Using previously unpublished letters and diaries, Churton explores how Crowley was initiated into the Golden Dawn’s Inner Order in Paris in 1900 and how, in 1902, he relocated to Montparnasse. Soon engaged to Anglo-Irish artist Eileen Gray, Crowley pontificates and parties with English, American, and French artists gathered around sculptor Auguste Rodin: all keen to exhibit at Paris’s famed Salon d’Automne. In 1904—still dressed as “Prince Chioa Khan” and recently returned from his Book of the Law experience in Cairo—Crowleydines with novelist Arnold Bennett at Paillard’s. In 1908 Crowley is back in Paris to prove it’s possible to attain Samadhi (or “knowledge and conversation of the Holy Guardian Angel”) while living a modern life in a busy metropolis. In 1913 he organizes a demonstration for artistic and sexual freedom at Oscar Wilde’s tomb. Until war spoils all in 1914, Paris is Crowley’s playground.
The author details how, after returning from America in 1920, and though based at his “Abbey of Thelema” in Sicily, Crowley can’t leave Paris alone. When Mussolini expels him from Italy, Paris becomes his home from 1924 until 1929. Churton reveals Crowley’s part in the jazz-age explosion of modernism, as the lover of photographer Berenice Abbott and many others, and how he enjoyed camaraderie with Man Ray, Nancy Cunard, André Gide, and Aimée Crocker. The author explores Crowley’s adventures in Tunisia, Algeria, the Riviera,his battle with heroin addiction, his relationship with daughter Astarte Lulu—raised at Cefalù—and finally, a high-level ministerial conspiracy to get him out of Paris.
Reconstructing Crowley’s heyday in the last decade and a half of France’s Belle Époque and the “roaring Twenties,” this book illuminates Crowley’s place within the artistic, literary, and spiritual ferment of the great City of Light.
Excerpt
Samuel and Moina Mathers were busy moving from avenue Mozart to new (cheaper) accommodation in Montmartre when Crowley reappeared in November 1902. By that time the Isis performances probably felt to Mathers like a lost paradise. Since then, his world had fallen about his ears; Crowley’s, despite despairs, had grown.
According to Crowley’s Confessions, Mathers still commanded allegiance as “representative of the Secret Chiefs,”1 but having mulled over Bennett’s doubts over “integrity,” with added suspicion that Mathers was either temporarily “obsessed” by forces emanating from the book of the Sacred Magic of Abra-Melin, or had permanently “fallen,” Crowley’s Order commitment was inertial, partially compensated for by an intellectual Buddhism. Still, having consulted with Mathers last time he’d been in Paris, it seemed logical to rejoin the thread, and so he went, ostensibly to recover bags and books left when leaving for America two and half years before.

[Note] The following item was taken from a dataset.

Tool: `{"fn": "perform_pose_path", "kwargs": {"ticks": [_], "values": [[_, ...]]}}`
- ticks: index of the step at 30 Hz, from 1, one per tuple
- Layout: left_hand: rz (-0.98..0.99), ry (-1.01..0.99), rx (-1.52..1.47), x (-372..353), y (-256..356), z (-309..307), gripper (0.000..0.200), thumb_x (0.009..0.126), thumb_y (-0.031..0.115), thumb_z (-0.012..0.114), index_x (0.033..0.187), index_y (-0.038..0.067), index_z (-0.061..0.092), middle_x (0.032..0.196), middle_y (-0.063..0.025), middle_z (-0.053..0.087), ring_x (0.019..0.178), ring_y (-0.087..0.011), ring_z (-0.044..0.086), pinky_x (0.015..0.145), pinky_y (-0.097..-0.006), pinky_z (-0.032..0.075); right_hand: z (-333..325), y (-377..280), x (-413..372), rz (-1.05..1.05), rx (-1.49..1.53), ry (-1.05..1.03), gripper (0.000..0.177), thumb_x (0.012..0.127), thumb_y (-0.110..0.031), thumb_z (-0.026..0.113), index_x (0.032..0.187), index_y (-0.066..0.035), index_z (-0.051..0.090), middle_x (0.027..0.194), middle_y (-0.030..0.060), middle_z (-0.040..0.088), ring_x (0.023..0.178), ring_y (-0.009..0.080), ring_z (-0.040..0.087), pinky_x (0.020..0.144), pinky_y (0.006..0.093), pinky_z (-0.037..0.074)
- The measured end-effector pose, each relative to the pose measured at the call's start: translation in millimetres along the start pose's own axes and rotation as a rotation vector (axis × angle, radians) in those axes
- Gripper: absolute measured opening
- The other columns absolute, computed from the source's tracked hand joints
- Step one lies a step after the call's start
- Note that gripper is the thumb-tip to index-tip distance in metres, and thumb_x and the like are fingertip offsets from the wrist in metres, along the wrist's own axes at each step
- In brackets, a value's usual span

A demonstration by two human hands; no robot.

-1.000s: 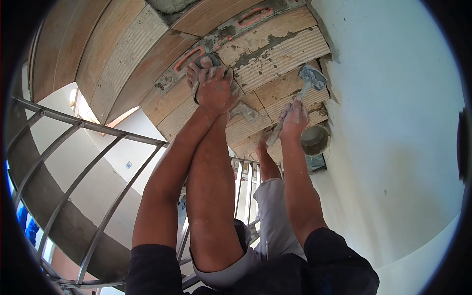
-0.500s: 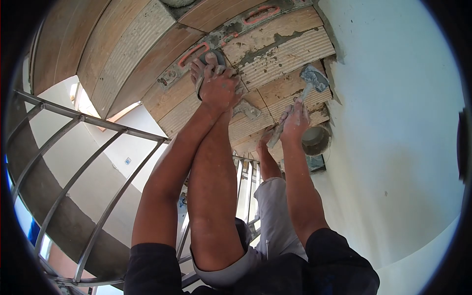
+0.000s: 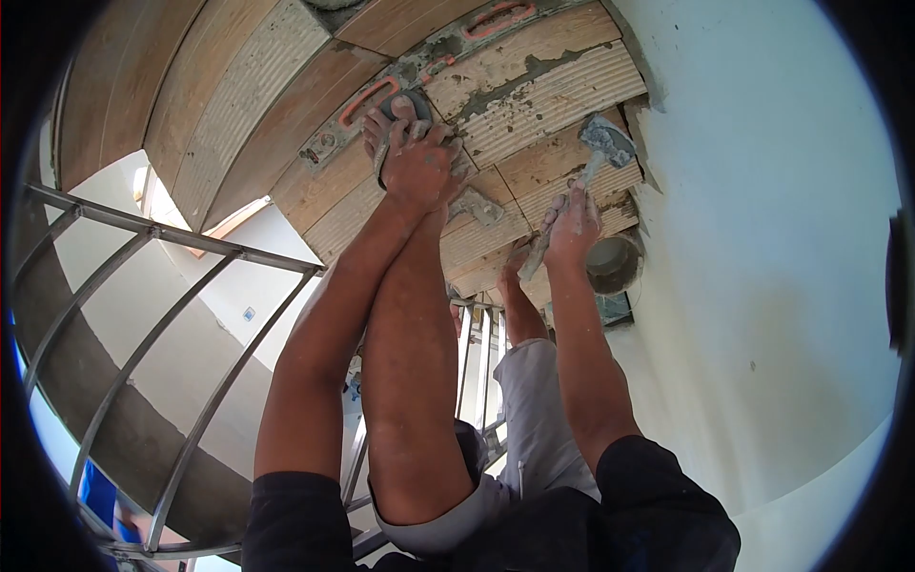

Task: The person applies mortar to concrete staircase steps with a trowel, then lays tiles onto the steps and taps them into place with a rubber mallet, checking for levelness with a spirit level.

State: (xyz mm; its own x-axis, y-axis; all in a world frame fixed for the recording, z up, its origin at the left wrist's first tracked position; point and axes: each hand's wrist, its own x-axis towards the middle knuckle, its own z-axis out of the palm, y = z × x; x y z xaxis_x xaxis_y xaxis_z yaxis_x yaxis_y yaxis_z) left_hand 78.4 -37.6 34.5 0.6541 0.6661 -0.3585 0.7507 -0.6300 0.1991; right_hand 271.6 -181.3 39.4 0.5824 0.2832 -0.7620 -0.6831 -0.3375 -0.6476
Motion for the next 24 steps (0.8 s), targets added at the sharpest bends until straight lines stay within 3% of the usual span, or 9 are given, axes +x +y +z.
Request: {"fn": "perform_pose_path", "kwargs": {"ticks": [5,10,14,16,19,24], "values": [[-0.003,0.106,-0.035,-2.1,0.9,1.7,0.047,0.082,0.046,0.074,0.119,0.016,0.076,0.129,-0.006,0.063,0.12,-0.0284,0.061,0.119,-0.0533,0.022,-7.8,4.3,-0.3,-0.057,-0.015,0.045,0.026,0.107,-0.032,0.055,0.107,-0.006,0.058,0.067,0.001,0.053,0.046,0.011,0.048,0.041,0.0278,0.038],[0.011,0.117,-0.031,-0.8,4.6,-3.2,0.051,0.082,0.046,0.074,0.123,0.016,0.075,0.132,-0.0029,0.062,0.123,-0.0279,0.06,0.12,-0.0529,0.021,-21.5,15.2,-2.6,-0.054,-0.019,0.034,0.027,0.106,-0.03,0.057,0.091,-0.008,0.056,0.063,0.0008,0.052,0.042,0.0108,0.047,0.039,0.0279,0.038],[-0.023,-0.028,0.027,-2.5,6.6,-5.4,0.057,0.083,0.048,0.072,0.132,0.017,0.069,0.137,-0.0073,0.059,0.128,-0.0283,0.057,0.121,-0.0547,0.019,-30.7,25.4,-1.1,-0.026,-0.091,-0.025,0.023,0.107,-0.026,0.056,0.102,-0.004,0.059,0.068,0.0012,0.053,0.049,0.0103,0.049,0.044,0.0288,0.042],[-0.017,-0.059,0.057,-5.5,7.0,-3.7,0.06,0.084,0.049,0.071,0.135,0.017,0.067,0.138,-0.0094,0.058,0.13,-0.0292,0.055,0.122,-0.0558,0.017,-30.8,32.0,0.5,-0.071,-0.089,-0.037,0.03,0.105,-0.03,0.058,0.085,-0.008,0.055,0.061,0.0,0.05,0.043,0.0111,0.048,0.039,0.0278,0.039],[0.016,-0.014,0.151,-9.7,3.5,3.7,0.065,0.085,0.05,0.07,0.14,0.017,0.063,0.139,-0.0134,0.057,0.134,-0.0315,0.052,0.123,-0.0579,0.013,-33.4,40.1,1.5,-0.13,-0.168,-0.039,0.03,0.105,-0.03,0.058,0.084,-0.008,0.055,0.061,0.0,0.05,0.044,0.0111,0.049,0.04,0.0281,0.039],[0.001,-0.145,0.145,-10.6,8.8,-7.2,0.067,0.085,0.05,0.07,0.142,0.016,0.06,0.143,-0.0137,0.054,0.137,-0.0322,0.049,0.124,-0.0597,0.011,-38.4,21.4,-12.1,-0.04,-0.196,-0.099,0.029,0.105,-0.028,0.057,0.086,-0.007,0.055,0.061,0.0003,0.049,0.044,0.0108,0.047,0.041,0.0287,0.039]]}}
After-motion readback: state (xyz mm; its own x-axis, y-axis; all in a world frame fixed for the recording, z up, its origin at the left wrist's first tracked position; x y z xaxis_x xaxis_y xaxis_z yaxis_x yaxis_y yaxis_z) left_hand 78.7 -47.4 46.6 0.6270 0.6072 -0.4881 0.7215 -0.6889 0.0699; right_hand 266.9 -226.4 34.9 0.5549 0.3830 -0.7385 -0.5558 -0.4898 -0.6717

Surrounded by turmoil, Mathers appeared reticent, which Crowley attributed to embarrassment. Mathers had almost certainly sold Crowley’s bags, including an “almost new fifty-guinea dressing case.”2 Mathers handed over the books but said the bags he’d have to search for. Crowley watched as Mathers did to him what he knew he’d done to others: taken and not returned. But if the Chiefs had discarded Mathers, Crowley (he says) knew no replacement; the issue rankled.
It was probably Gerald Kelly who introduced Crowley to former Peterhouse, Cambridge student, Hugh Stephen Haweis (1878–1969), son of Rev. Hugh Reginald Haweis (author of Music and Morals, 1871) and artist Mary Eliza Haweis. Ensconced in Montparnasse’s English artist colony, Haweis, like Moina Mathers nearly a decade earlier, attended the Académie Colarossi where in 1902 he met artist Mina Loy and, venturing into forested Meudon on Paris’s southwestern outskirts, acquainted himself with controversial sculptor Auguste Rodin. Rodin invited Haweis to photograph his work. Haweis’s application of Steichen’s gum-bichromate process to the images captivated the sixty-two-yearold: “Mieux que Steichen,” Rodin exclaimed.3 Crowley noted some two decades later, “the youth”—in fact Haweis was less than three years his junior, and a Cambridge contemporary—had achieved “a certain delicate eminence,”4 which, whatever Crowley may have thought it meant, sounds patronizing, with a hint of envy. In 1904, Rodin made Haweis and Coles his official photographers.
According to Confessions, desire for an independent view on Mathers made Crowley ask Haweis to visit Montmartre, which he did, only to return with a tale of Mathers boring him with a disquisition on the gods of Mexico. Recognizing this as something Mathers picked up from the people who’d first “induced me to go out to Mexico,” Crowley smelled “charlatan,” “exploiting omne ignotum pro magnifico like the veriest quack.”5 Crowley here exploits a phrase uttered by Conan Doyle’s Sherlock Holmes in “The Red Headed League” (Strand magazine, August 1891) that liberally transliterated means “everything unknown seems magnificent (to the ignorant).” Again, the implication is that Mathers aggrandized himself with stolen goods, which worked for him until someone recognized “the trick.” Confessions states that the “moment” he realized it, he came into contact with Mathers’s “forces.” Using Captain Fuller’s account written eight years later (Equinox 1, no. 4 (1910): 174–77), Crowley removed himself from whatever facts, if any, underlay what allegedly happened next.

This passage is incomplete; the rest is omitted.